▶ _WORK ITEM_
Only these lines of the data below are wanted: the one with "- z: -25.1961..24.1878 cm", the one with "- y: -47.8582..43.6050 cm", and any lines between them, each repeated exactly.

▶ _THE DATA_

--- --- ---

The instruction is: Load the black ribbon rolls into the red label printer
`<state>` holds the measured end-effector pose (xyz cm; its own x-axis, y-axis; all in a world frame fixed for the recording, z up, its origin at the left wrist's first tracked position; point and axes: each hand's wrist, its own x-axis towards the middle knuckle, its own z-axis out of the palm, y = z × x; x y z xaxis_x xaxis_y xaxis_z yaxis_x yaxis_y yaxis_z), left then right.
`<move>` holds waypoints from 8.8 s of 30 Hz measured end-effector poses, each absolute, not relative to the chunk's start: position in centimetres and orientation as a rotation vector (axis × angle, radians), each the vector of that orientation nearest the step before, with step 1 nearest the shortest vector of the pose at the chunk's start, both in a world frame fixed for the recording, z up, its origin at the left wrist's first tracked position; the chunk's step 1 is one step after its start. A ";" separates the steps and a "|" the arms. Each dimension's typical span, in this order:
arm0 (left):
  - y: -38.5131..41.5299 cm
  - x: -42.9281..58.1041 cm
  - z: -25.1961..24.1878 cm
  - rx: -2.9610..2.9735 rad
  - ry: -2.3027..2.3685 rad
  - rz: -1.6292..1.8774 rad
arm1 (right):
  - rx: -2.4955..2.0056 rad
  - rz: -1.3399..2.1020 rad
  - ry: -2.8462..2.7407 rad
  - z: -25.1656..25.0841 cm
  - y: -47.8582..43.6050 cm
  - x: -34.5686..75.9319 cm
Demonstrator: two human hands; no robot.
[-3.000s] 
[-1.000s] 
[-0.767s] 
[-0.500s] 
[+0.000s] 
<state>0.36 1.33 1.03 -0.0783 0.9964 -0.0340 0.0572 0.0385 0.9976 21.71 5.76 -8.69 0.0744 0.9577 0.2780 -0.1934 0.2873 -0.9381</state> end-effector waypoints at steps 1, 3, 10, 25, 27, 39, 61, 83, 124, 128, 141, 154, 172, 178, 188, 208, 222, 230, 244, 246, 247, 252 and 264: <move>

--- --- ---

▶ _TASK SOLUTION_
  - z: -25.1961..24.1878 cm
  - rx: -2.9610..2.9735 rad
  - ry: -2.3027..2.3685 rad
  - rz: -1.6292..1.8774 rad
arm1 (right):
  - rx: -2.4955..2.0056 rad
  - rz: -1.3399..2.1020 rad
  - ry: -2.8462..2.7407 rad
  - z: -25.1656..25.0841 cm
  - y: -47.8582..43.6050 cm

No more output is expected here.